This thread has been locked.

If you have a related question, please click the "Ask a related question" button in the top right corner. The newly created question will be automatically linked to this question.

AM2432: Omron NX701 set drive back to init if the drive is power cycled

Part Number: AM2432

Tool/software:

Hi TI experts,

We are having issue with Omron PLC for AM2432 drives, while XMC4800 drives are OK.

The simplified connection is,

Omron NX701 - network analyzer - XMC4800 (adp 2) - AM2432(adp 1)

1. With First power up / PLC program download, drives becomes OP correctly. 

2. When clearing fault is issued, nothing happens

3. XMC4800 is power off, power up, clear fault from PLC to set all drives back to OP.

4. When more Clearing fault command is issued, nothing happens.

5. AM2432 is power off (drive_power_off.pcap),  power on, clear fault to set all drives to OP(drive_power_on_reset_to_op.pcap)

6. When 2nd clear fault command is issued, AM2432 is set back to Init (After_power_on_reset_to_Init.pcap).

7. When 3rd Clear fault command is issued, AM2432 is set to OP (After_power_on_Init_reset_to_OP.pcap)

8. step 6 & 7 can be repeated to reproduce the issue.

9. If cable between AM2432 and XMC4800 is disconnected & connected, repeat step 6 & 7 would no longer reproduce the issue.

TI_SDK.zip

So I think the connection behavior of AM2432 is different from power off & power on to cable disconnect & reconnect.

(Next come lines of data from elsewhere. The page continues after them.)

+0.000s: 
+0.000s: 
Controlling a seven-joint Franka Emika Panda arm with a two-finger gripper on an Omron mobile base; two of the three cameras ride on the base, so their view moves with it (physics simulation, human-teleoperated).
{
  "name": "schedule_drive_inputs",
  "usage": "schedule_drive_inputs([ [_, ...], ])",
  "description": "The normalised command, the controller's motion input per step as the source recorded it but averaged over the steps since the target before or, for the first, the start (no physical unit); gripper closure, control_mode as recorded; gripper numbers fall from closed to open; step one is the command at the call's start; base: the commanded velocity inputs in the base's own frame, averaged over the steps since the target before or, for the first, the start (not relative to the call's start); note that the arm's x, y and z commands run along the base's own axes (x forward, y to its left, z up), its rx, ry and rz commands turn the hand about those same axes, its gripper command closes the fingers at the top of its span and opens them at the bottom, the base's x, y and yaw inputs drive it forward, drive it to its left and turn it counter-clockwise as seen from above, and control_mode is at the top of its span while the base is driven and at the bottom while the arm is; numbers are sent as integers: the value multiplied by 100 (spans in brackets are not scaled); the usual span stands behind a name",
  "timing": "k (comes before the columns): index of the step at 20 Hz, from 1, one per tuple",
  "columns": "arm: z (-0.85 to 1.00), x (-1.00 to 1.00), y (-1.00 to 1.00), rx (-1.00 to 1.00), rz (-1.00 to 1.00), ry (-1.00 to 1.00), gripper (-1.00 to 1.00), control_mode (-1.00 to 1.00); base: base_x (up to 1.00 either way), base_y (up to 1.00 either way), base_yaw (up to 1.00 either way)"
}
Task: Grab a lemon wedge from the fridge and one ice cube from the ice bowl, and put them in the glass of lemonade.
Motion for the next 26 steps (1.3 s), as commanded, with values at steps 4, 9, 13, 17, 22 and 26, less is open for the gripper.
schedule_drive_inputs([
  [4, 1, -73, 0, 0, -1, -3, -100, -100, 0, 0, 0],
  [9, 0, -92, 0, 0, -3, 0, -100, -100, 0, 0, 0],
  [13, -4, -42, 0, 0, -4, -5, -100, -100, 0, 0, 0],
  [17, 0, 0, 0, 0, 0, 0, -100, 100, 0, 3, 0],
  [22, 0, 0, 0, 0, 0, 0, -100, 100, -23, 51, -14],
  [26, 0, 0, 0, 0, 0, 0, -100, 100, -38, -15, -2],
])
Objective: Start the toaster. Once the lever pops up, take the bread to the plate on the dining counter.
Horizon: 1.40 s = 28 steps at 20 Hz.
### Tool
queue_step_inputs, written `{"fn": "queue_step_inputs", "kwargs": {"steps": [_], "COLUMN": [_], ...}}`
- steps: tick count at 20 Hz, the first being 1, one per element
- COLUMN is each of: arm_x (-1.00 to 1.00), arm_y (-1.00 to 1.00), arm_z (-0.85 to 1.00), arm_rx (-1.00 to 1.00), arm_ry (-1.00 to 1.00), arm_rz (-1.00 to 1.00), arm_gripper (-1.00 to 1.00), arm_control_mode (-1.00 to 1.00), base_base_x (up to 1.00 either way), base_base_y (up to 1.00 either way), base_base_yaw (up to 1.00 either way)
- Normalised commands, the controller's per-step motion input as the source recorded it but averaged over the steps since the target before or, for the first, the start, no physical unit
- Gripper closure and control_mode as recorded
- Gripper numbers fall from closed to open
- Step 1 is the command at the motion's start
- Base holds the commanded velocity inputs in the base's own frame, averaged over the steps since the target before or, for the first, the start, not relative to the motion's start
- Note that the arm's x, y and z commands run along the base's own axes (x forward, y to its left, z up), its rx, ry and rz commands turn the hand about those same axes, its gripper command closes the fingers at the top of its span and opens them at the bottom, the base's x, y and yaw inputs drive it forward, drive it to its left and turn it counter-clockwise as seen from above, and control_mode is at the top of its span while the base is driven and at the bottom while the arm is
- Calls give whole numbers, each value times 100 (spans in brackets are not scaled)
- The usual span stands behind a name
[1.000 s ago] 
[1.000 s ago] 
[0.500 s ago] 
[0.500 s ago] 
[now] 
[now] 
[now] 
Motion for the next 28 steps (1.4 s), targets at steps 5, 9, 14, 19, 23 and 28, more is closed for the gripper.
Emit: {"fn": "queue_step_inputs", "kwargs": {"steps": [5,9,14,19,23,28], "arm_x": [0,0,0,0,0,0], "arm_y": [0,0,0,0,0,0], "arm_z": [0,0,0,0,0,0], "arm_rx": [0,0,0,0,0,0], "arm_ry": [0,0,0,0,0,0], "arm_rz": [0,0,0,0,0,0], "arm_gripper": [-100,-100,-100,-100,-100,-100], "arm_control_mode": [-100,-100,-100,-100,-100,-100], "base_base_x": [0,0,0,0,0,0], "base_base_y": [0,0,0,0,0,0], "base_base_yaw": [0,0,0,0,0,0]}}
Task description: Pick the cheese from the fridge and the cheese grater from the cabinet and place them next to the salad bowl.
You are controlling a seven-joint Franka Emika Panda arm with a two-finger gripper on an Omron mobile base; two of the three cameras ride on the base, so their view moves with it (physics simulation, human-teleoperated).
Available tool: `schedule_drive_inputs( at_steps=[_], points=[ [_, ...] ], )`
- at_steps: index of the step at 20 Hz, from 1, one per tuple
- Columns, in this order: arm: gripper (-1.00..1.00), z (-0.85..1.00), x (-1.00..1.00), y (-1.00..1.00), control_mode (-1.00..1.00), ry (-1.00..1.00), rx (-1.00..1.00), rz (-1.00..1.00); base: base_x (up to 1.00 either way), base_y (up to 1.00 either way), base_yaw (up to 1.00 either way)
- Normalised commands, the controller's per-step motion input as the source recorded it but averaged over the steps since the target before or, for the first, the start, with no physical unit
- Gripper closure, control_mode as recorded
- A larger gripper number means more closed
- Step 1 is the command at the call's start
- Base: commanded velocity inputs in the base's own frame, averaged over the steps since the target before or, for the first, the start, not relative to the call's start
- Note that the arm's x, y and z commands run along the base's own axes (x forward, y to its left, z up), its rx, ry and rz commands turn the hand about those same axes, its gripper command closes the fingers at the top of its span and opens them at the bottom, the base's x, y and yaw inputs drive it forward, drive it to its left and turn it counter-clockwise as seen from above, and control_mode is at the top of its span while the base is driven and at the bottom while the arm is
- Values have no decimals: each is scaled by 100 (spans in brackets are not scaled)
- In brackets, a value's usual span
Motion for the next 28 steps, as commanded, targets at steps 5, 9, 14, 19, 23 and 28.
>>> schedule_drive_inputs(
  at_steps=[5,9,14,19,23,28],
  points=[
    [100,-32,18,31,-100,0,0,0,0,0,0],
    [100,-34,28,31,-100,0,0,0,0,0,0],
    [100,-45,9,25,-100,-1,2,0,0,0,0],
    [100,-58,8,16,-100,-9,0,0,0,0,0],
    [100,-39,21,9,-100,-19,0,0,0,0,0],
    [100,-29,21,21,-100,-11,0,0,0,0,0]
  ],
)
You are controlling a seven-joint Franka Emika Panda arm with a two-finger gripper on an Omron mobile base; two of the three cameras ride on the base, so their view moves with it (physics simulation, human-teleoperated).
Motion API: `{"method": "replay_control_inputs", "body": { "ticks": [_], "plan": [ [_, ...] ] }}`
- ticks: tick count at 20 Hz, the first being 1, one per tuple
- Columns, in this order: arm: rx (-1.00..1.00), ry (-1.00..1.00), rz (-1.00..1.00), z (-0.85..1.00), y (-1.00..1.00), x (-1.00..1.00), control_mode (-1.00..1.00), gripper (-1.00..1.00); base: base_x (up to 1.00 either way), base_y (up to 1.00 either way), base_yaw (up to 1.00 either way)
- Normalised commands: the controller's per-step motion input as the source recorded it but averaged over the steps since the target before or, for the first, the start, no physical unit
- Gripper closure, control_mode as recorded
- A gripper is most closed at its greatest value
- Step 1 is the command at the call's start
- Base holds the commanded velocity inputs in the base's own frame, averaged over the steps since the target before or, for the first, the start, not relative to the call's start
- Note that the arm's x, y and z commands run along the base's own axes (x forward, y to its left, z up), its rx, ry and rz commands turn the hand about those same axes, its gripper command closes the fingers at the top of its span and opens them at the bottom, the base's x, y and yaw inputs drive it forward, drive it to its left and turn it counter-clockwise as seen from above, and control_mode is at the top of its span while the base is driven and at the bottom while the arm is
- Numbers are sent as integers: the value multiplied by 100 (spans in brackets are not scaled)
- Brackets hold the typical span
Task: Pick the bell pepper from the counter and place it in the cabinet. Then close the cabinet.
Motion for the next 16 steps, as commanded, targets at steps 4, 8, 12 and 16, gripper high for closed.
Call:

Code of AM2432 is reduced to beckhoff slave stack built from SDK and the issue persists.

One noteable issue is that when powering of AM2432, the package is lost for 150 ms.

So we think PHY might still be active while PRU is not active.

Now phy is reset when AC loss fault is detected(this would not fix the Omron issue).

PHY reset is also applied on first time Init to PreOP( which could fix the issue).

However we are thinking if the reset can be put on power up (tested but not working), and if anyone can understand the fundamental difference that caused the issue

Thanks.

  • Hi,

    So I think the connection behavior of AM2432 is different from power off & power on to cable disconnect & reconnect.
    • Can you give more details on the DL Status is Step 6 & 7. Will have to see if the DL status shows active link or the PHY goes into a reset state when the device goes to INIT, since you mentioned that after reconnecting the cable, the issue is resolved.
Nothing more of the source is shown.